◆ WORK INSTRUCTIONS
Set down, character for character, everything in the records below from the line holding "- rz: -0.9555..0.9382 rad" down to the line holding "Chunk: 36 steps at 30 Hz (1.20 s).", and no other line.

Start of Block

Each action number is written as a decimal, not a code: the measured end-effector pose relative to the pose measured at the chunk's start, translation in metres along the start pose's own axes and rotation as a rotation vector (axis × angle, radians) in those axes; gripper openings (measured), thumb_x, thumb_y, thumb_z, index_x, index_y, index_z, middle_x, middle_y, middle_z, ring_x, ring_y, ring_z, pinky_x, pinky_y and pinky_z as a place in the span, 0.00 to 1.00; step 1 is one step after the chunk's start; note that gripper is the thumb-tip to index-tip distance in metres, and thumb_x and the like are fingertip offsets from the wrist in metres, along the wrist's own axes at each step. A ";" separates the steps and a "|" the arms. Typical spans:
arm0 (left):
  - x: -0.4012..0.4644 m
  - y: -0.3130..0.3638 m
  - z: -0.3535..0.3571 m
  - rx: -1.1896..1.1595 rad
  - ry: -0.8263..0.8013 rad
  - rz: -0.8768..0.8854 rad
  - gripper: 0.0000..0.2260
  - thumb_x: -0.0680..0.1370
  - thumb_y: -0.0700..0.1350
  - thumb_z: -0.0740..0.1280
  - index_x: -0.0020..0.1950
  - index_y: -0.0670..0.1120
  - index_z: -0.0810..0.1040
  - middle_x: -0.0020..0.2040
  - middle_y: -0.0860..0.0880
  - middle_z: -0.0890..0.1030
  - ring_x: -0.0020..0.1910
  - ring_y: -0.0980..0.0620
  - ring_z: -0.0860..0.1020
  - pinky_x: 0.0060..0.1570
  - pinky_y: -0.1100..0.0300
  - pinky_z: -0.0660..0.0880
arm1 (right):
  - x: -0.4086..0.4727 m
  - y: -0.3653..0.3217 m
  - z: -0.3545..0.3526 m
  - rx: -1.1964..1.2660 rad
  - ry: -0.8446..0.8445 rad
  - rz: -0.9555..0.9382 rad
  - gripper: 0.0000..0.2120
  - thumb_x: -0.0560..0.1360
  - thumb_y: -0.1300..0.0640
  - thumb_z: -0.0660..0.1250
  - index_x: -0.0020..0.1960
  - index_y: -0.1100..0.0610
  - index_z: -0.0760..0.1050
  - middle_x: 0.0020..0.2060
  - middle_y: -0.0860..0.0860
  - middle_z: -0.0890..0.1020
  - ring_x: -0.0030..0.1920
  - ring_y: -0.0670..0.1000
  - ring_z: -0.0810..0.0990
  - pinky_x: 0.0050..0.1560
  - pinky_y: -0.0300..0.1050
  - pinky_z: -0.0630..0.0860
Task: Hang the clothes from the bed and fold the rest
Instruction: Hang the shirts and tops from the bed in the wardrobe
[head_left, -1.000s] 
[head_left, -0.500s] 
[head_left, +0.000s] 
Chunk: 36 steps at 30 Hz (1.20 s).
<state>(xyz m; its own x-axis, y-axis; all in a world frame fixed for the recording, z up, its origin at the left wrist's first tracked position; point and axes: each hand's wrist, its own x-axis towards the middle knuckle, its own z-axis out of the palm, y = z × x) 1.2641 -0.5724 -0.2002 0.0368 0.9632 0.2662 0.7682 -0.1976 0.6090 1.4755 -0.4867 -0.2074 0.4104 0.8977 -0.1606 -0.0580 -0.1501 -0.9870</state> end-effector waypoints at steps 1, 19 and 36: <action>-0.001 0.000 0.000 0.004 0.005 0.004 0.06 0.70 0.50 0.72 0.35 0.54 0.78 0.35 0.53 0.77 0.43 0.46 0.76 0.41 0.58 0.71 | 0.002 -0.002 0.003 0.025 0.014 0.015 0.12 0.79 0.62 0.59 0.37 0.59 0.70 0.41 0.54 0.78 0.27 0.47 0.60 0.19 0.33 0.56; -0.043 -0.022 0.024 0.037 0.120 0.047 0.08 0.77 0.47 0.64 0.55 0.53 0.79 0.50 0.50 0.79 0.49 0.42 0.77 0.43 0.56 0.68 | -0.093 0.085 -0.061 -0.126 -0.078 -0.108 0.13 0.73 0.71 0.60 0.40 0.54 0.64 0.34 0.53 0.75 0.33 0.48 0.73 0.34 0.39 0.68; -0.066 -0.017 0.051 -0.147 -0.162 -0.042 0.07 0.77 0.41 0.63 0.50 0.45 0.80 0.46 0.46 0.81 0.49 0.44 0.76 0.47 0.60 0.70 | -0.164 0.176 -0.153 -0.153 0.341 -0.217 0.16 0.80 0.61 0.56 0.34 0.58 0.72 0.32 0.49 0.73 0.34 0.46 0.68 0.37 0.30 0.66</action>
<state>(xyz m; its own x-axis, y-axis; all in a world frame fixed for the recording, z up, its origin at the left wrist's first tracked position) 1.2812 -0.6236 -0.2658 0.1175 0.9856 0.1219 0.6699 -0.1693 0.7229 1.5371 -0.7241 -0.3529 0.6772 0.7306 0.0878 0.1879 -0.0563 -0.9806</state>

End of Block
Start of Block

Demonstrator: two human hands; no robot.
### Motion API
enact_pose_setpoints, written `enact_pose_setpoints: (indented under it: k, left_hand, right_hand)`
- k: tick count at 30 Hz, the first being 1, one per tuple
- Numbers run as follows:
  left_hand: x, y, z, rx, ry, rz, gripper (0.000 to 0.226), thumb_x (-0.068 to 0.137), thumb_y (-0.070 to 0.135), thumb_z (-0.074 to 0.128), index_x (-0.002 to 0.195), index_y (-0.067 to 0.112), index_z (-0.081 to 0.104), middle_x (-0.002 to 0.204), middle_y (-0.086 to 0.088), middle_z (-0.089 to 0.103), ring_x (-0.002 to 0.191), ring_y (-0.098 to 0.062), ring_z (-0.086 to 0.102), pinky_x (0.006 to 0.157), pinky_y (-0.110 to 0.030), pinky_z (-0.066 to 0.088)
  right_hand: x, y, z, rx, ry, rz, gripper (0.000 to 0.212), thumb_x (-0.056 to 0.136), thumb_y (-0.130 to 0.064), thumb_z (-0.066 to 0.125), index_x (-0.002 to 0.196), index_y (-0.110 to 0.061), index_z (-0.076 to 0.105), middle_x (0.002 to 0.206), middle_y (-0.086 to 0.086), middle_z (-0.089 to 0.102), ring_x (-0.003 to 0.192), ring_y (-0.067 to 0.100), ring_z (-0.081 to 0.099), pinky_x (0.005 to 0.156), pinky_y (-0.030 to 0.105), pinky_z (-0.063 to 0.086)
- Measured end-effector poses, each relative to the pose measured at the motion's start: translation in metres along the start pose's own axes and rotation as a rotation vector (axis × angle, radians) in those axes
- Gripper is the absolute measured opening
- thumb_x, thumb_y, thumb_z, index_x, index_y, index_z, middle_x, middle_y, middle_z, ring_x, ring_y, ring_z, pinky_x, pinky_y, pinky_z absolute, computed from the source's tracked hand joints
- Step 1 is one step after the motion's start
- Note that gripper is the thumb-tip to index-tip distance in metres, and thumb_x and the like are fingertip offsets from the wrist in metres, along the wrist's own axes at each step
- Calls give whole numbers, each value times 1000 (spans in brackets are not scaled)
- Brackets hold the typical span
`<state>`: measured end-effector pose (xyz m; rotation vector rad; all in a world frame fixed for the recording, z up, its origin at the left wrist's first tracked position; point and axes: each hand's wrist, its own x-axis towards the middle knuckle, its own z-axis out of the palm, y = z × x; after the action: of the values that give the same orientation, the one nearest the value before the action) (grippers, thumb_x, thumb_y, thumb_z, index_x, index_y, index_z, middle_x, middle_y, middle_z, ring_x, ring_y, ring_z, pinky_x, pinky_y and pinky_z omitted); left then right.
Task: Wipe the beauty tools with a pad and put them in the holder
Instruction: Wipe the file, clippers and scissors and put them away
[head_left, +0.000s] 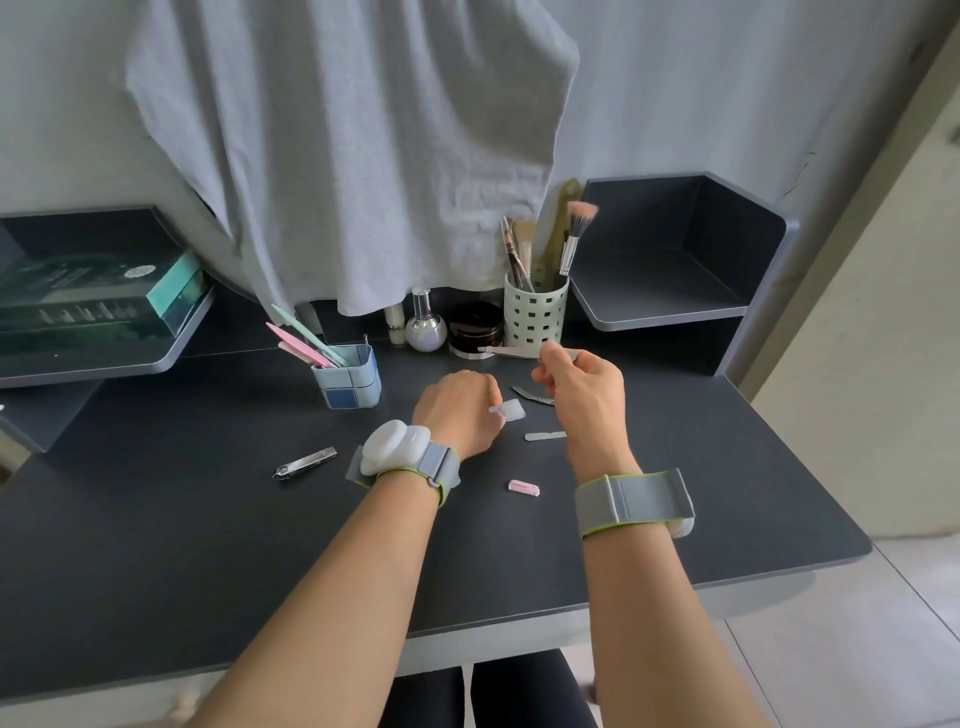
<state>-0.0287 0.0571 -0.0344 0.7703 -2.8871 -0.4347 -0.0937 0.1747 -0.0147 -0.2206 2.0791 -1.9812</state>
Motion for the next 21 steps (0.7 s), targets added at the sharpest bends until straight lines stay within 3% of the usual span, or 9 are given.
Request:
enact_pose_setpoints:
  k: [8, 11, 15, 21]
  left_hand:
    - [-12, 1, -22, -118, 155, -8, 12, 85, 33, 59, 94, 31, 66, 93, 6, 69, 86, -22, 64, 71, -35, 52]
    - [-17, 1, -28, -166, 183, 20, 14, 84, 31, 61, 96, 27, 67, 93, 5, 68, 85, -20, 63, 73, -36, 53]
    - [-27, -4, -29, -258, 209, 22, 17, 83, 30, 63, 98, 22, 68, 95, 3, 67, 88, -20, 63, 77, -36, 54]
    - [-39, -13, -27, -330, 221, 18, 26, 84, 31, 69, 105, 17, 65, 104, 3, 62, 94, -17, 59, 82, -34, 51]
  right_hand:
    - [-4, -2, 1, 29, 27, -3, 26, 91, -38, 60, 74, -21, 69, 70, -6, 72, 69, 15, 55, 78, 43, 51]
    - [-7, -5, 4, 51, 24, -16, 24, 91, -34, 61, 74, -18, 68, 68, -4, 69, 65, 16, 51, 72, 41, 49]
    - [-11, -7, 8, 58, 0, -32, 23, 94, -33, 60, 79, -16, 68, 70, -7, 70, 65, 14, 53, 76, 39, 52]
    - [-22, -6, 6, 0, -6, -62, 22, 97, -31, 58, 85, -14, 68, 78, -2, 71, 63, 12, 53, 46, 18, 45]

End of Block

◆ EXERCISE ANSWER
  - rz: -0.9555..0.9382 rad
  - gripper: 0.0000..0.2120
  - thumb_x: -0.0560..0.1360
  - thumb_y: -0.1300..0.0640
  - thumb_z: -0.0660..0.1250
  - index_x: -0.0020..0.1960
  - index_y: -0.1100..0.0610
  - index_z: -0.0760..0.1050
  - middle_x: 0.0020..0.2060
  - middle_y: -0.0860..0.0860
  - middle_z: -0.0890..0.1020
  - ring_x: -0.0030..0.1920
  - ring_y: -0.0670..0.1000
  - ring_z: -0.0810..0.0990
  - pinky_x: 0.0050..0.1560
  - pinky_y: -0.0300..0.1050
  - pinky_z: -0.0630..0.0860
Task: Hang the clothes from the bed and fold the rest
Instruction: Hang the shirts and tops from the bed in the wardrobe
[head_left, -1.000s] 
[head_left, -0.500s] 
[head_left, +0.000s] 
Chunk: 36 steps at 30 Hz (1.20 s).

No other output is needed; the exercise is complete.